Que fait Arche de Noé?
L’association Arche de Noé, engagée pour la conservation et le développement des plantes paysannes cultivées, demande que l’échange et le don de semences propres reste légaux. Les variétés rares et anciennes doivent être exemptes d’enregistrement.
La banque de gènes de l’association et de ses 10.000 membres à Schiltern en Basse-Autriche, conserve environ 6.500 variétés, surtout de légumes. L’association cultive également un jardin de multiplication pour des espèces rares. De plus, la conservation des variétés est organisée de manière décentralisée dans les jardins et les fermes des membres.
Les restrictions d’accès toujours plus grandes aux semences non hybrides ont incité l’association à renforcer son engagement au niveau politique. Deux «lettres ouvertes» signées par des milliers de citoyens de toute l’Europe ont déjà été transmises à des responsables à Bruxelles. Chaque jour, de nouvelles signatures arrivent sur <www.seedforall.at>.
Signez-les aussi!
Du 19 au 21 avril, Arche de Noé a organisé à Vienne un atelier sur le thème: «Comment préserver nos semences», auquel ont participé des organisations de conservation de semences d’Allemagne, d’Arménie, d’Autriche, de Bulgarie, de Croatie, du Danemark, de Finlande, de Grèce, de Hongrie, de Lettonie, de Macédoine, des Pays-Bas, de Pologne, de Roumanie, de Slovaquie, de Slovénie, de Suède et de Turquie.
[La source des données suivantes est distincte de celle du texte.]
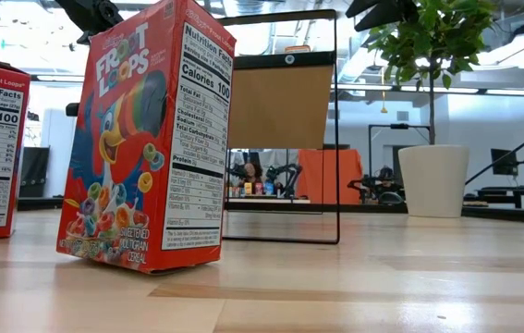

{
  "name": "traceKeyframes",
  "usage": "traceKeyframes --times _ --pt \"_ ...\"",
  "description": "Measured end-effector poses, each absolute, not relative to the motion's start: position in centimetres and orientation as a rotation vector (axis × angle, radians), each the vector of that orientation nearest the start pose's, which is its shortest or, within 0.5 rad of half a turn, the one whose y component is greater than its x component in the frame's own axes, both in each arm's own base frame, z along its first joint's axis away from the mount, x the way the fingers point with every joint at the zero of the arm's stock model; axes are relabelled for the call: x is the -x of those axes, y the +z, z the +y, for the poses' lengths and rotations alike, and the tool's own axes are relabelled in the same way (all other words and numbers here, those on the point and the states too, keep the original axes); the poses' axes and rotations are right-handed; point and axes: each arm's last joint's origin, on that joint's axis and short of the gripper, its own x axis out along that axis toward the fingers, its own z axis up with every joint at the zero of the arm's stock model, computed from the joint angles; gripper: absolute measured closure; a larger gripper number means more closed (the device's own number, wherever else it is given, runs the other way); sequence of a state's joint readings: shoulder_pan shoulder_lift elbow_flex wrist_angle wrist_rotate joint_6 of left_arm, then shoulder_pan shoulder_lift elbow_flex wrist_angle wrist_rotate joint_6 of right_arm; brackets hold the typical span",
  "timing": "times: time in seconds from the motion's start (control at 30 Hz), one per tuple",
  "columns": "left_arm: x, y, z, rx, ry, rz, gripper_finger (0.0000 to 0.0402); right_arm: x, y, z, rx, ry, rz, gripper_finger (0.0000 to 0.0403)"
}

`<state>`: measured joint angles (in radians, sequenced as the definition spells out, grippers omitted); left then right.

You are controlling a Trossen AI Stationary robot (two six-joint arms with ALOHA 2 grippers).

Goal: Stack cereal on shelf
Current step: Put the orange cereal box on the shelf

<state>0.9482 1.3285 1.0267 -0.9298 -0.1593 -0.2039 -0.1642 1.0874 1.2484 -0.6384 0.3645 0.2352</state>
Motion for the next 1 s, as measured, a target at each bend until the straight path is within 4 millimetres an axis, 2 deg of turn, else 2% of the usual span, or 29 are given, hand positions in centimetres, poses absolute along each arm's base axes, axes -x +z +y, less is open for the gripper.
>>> traceKeyframes --times 0.77,0.9,1.0 --pt "-13.7 27.1 17.1 0.678 1.051 1.050 0.0229 -20.9 39.0 -4.4 -0.183 -0.552 0.441 0.0158" --pt "-14.0 28.6 16.5 0.697 1.008 1.004 0.0229 -20.9 39.0 -4.4 -0.183 -0.552 0.440 0.0158" --pt "-14.4 30.4 15.7 0.703 0.957 0.951 0.0229 -20.9 39.0 -4.4 -0.184 -0.552 0.441 0.0158"
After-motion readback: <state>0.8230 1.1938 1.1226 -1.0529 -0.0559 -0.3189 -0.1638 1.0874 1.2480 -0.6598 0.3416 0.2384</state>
La rencontre avait pour objectif la mise en réseau des organisations fortement engagées dans leurs pays respectifs pour le maintien de la diversité des plantes cultivées. Nombre d’entre elles manquent de ressources pour analyser la nouvelle législation européenne sur les semences. L’analyse commune des propositions de l’UE a été le contenu le plus important de l’atelier, elle a permis une démarche commune au niveau européen. Un premier atelier avait déjà eu lieu en novembre 2012 pour inciter les associations de conservation de semences à s’adresser aux politiques et aux médias de leurs pays. Pour plus d’informations:
http://seedpolicy.arche-noah.at/en/homePréserver la diversité!
La préservation de la diversité des plantes cultivées est bien davantage qu’une action charitable pour quelques «pauvres petites plantes» qui autrement disparaîtraient. Les variétés traditionnelles sont souvent localement adaptées, et sont la base d’une agriculture plus écologique, urgente et nécessaire, économe en pesticides, en engrais et en eau. La diversité des plantes cultivées est un trésor. Elle assure l’adaptation de notre agriculture aux changements climatiques, à de nouvelles maladies ou aux parasites. La productivité de notre agriculture et la sécurité alimentaire dépendent directement de cette diversité. Les résultats d’une estimation de la FAO sont dramatiques: depuis 1900, environ 75% des variétés utilisées en agriculture ont disparu, éliminées par des variétés à haut rendement. Selon des estimations officielles, la disparition des espèces coûtera aux Européens en 2050 la somme inimaginable de 1,1 milliard d’euros par an.